(Records from a data collection)
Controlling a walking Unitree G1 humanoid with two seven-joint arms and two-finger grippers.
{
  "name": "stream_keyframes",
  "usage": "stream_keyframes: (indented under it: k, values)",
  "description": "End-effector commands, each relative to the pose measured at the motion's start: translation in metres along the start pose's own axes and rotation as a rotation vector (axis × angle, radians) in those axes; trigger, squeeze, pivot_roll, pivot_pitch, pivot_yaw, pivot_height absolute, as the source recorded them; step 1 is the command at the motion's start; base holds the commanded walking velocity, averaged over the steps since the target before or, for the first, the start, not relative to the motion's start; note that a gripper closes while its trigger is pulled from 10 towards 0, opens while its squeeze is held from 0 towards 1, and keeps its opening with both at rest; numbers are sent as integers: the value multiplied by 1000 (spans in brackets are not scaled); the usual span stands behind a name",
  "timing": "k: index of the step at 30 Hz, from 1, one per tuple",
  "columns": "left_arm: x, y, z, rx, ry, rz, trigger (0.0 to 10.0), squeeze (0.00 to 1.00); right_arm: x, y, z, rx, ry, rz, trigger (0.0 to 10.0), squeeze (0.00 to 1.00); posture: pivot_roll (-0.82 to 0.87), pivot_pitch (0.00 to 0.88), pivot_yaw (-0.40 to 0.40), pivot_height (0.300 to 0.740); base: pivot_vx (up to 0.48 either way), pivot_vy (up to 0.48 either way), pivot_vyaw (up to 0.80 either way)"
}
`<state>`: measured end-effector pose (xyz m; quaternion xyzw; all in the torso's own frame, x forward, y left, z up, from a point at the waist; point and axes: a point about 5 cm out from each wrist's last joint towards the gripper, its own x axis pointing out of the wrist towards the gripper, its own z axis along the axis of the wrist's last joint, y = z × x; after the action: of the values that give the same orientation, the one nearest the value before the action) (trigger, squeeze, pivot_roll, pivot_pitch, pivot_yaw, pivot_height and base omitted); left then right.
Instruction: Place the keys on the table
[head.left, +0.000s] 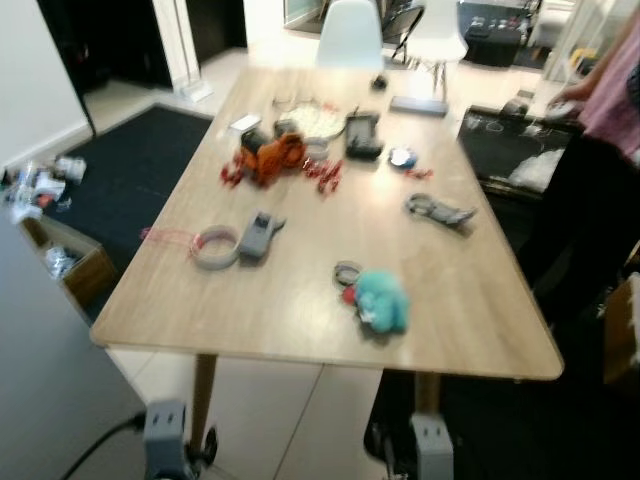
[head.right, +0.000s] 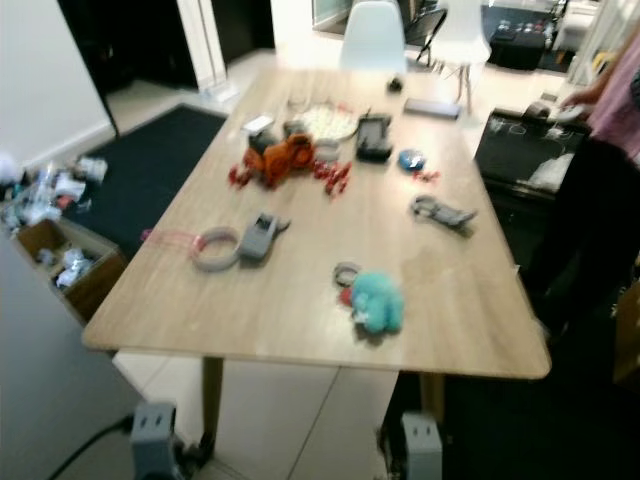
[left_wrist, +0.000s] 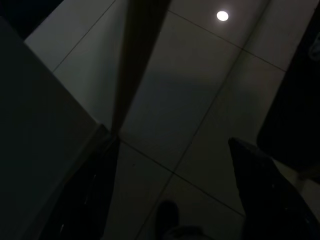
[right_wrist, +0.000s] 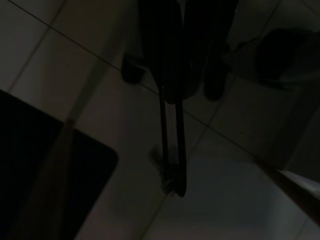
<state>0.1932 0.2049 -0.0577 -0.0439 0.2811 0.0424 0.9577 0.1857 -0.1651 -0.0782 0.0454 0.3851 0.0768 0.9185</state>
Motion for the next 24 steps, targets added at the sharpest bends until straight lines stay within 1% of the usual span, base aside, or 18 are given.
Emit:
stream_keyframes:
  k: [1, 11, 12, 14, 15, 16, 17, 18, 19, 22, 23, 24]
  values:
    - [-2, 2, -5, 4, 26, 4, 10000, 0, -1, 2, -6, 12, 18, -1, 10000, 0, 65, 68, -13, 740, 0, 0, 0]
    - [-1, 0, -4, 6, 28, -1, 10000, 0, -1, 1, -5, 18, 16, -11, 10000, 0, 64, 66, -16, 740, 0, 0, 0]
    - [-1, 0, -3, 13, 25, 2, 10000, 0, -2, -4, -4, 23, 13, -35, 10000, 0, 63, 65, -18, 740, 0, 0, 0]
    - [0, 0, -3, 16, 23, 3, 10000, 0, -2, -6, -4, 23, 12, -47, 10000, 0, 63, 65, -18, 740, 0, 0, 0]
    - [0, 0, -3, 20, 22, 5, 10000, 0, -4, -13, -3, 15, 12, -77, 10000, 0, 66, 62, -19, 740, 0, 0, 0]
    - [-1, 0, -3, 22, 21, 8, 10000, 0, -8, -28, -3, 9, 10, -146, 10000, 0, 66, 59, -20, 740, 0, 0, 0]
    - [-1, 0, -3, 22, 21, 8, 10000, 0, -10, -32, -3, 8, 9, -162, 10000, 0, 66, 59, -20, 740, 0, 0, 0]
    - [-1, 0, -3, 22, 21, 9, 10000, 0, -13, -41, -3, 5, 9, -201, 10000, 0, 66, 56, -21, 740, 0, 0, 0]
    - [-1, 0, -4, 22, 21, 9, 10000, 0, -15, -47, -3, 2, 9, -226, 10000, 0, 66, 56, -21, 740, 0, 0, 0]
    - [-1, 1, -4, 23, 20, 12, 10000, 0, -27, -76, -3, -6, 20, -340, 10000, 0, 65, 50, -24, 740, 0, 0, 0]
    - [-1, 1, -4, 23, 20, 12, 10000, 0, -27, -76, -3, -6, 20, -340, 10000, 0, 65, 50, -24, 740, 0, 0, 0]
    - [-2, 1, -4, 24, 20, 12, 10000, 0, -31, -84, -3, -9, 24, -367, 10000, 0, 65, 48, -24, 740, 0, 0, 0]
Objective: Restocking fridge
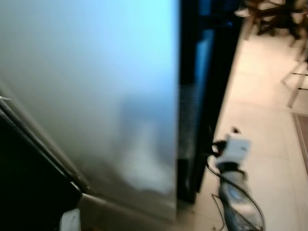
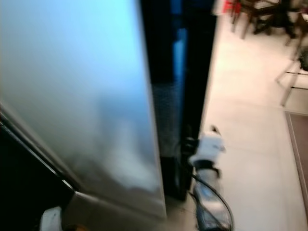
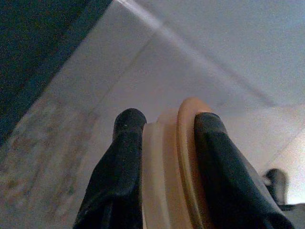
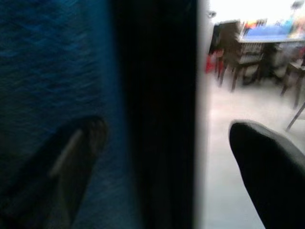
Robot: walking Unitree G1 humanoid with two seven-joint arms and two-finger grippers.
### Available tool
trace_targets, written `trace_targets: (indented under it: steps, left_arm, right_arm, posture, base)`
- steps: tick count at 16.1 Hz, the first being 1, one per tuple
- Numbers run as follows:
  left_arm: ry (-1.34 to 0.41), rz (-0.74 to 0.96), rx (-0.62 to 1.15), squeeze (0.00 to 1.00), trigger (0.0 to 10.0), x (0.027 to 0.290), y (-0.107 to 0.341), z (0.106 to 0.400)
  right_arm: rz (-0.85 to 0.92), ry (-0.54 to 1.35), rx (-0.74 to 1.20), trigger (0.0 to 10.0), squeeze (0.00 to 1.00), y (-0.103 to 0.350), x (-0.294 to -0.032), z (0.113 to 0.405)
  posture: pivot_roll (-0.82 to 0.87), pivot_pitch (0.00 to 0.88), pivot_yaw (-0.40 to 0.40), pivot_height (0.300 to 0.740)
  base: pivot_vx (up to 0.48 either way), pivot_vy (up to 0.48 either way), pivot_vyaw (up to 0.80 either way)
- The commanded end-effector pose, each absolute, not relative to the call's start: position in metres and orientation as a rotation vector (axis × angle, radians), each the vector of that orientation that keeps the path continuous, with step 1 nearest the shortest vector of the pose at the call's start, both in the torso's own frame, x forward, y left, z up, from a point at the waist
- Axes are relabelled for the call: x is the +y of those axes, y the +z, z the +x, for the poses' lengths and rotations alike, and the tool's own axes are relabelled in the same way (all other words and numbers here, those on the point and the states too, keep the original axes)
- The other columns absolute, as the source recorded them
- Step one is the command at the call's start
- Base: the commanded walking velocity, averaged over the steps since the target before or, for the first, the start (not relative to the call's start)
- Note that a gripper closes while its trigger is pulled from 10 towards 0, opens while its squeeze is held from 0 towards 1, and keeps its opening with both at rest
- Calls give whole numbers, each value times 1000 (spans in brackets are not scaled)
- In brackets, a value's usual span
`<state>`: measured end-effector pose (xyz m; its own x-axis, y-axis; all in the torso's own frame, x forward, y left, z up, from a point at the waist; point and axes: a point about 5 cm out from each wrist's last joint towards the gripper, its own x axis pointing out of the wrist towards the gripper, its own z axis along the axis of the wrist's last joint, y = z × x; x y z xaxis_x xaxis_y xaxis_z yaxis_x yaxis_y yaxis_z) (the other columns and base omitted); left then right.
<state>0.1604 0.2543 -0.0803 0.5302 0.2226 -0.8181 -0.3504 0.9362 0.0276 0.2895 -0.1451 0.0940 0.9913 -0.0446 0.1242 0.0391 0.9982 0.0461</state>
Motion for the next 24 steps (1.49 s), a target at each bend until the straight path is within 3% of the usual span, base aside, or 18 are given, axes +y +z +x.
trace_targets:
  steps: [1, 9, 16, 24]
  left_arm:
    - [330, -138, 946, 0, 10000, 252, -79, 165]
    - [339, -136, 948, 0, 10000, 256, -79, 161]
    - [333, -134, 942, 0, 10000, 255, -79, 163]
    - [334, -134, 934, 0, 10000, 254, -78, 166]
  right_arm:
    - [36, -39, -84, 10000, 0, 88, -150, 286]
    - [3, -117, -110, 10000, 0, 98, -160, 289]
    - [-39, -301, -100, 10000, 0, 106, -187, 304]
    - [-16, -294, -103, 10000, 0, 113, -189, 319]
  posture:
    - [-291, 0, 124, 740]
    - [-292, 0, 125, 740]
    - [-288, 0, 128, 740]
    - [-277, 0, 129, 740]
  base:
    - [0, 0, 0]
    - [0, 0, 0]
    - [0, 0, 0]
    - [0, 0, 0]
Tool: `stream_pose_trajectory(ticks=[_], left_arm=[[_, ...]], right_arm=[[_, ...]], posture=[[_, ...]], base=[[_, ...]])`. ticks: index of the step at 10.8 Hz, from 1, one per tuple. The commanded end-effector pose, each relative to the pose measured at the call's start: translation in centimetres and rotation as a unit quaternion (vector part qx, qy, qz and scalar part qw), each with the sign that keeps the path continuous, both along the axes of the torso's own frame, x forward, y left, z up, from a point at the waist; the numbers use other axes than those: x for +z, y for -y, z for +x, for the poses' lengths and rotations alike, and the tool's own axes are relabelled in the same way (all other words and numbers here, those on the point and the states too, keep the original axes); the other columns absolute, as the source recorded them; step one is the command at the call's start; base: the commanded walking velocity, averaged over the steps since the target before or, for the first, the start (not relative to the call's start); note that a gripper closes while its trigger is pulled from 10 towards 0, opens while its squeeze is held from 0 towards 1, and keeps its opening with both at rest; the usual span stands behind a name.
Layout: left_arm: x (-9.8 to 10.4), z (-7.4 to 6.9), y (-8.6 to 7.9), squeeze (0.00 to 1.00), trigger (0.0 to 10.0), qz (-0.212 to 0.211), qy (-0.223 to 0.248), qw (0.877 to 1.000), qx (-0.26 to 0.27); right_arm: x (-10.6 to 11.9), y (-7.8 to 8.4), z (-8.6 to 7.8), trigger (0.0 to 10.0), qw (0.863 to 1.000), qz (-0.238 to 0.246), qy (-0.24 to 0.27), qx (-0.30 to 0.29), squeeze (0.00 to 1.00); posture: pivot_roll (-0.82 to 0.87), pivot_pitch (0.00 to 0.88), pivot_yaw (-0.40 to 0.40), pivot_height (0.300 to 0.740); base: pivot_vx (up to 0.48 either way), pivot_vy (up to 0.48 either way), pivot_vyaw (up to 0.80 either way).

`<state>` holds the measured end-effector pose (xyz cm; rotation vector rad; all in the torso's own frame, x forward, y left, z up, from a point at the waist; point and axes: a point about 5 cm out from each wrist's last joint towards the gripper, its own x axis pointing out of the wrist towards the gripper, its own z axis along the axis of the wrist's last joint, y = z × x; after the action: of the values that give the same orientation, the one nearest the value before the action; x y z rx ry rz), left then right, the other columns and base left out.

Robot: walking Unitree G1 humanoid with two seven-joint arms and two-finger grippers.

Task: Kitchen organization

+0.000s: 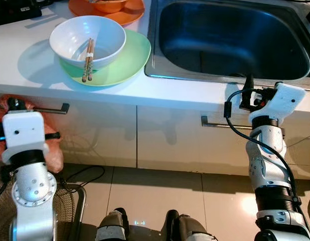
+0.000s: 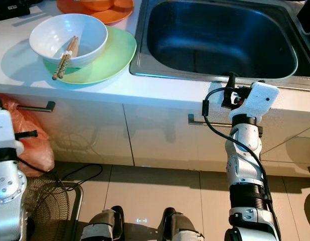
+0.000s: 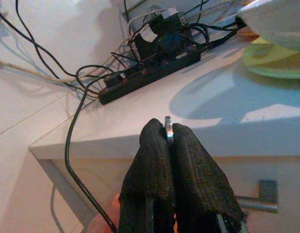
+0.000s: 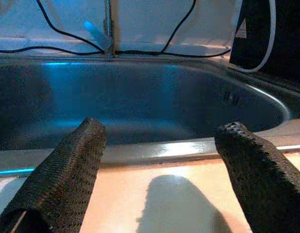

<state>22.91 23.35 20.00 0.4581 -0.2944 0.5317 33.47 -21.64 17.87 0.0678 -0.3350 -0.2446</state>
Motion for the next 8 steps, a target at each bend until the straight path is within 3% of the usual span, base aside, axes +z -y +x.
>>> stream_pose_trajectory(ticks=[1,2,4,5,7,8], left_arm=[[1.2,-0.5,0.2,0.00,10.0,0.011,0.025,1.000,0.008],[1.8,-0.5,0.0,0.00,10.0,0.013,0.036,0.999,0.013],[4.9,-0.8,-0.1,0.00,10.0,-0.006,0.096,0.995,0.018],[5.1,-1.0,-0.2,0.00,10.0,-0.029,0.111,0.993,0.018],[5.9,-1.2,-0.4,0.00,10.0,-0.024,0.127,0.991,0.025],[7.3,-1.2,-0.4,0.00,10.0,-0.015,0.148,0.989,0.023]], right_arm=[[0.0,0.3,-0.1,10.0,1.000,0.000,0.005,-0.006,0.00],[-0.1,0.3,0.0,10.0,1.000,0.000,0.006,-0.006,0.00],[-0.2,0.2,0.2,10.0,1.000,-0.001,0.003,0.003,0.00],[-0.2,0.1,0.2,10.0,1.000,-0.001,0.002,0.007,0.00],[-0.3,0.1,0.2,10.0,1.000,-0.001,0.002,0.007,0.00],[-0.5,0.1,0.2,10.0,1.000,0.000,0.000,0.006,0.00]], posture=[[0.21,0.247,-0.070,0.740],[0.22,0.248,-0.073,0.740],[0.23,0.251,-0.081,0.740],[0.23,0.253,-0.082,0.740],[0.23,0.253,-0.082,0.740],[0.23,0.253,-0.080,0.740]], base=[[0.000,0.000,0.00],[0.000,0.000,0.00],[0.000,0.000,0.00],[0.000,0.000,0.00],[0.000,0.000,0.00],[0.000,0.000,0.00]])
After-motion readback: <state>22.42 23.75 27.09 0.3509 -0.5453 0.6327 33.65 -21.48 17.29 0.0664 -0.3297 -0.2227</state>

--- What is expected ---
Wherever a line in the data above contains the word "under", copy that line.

--- Response to the exercise ---
  "usage": "stream_keyframes: (indented under it: k, values)",
trace_targets, written `trace_targets: (indented under it: steps, left_arm, right_arm, posture, base)`

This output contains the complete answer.